> **About this task**
For this listing, reproduce the line with "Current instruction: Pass", the line with "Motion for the", and the lines between, exactly as they stand. Leave out pictures and all other lines.

> **Information shown**
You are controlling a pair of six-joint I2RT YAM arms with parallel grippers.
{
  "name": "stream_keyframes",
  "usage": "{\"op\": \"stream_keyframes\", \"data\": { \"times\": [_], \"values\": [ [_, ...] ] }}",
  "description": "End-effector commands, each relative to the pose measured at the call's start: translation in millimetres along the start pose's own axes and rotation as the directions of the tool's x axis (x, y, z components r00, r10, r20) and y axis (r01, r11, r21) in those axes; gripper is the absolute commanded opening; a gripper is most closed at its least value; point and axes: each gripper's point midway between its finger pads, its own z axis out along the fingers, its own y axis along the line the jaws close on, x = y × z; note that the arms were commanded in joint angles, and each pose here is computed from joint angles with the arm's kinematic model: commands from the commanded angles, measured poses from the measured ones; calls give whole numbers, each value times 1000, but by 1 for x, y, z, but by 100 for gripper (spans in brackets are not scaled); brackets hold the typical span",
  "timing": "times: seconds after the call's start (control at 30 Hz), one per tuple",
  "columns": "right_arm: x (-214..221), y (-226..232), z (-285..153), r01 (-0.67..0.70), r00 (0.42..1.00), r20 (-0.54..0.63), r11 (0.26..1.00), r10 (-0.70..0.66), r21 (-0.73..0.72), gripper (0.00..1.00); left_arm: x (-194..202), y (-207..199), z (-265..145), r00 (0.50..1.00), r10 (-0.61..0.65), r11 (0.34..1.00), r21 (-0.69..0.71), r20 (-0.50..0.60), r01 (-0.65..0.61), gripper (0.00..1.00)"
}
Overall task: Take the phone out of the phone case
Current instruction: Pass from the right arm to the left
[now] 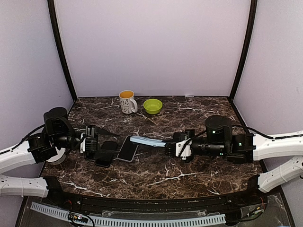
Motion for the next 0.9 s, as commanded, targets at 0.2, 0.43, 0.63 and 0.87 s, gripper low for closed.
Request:
{"op": "stream_keyframes", "data": {
  "times": [0.2,0.43,0.63,0.87],
  "values": [
    [-53,-52,-21,-75,974,223,984,38,162,0,-7,-7,4,997,-52,997,65,63,48,49],
    [-65,-48,-22,-76,959,282,989,37,127,0,-6,-8,6,996,-62,996,68,71,57,48],
    [-71,-49,-21,-75,951,306,990,36,116,0,-4,-9,7,995,-72,995,76,68,67,48],
    [-78,-47,-20,-65,944,327,994,31,91,0,-1,-11,9,995,-84,993,87,61,79,48]
  ]
}}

> **Solution**
Current instruction: Pass from the right arm to the left
[now] 
Motion for the next 0.9 s, as commanded, targets at 0.2, 0.43, 0.63 and 0.87 s, gripper low for closed.

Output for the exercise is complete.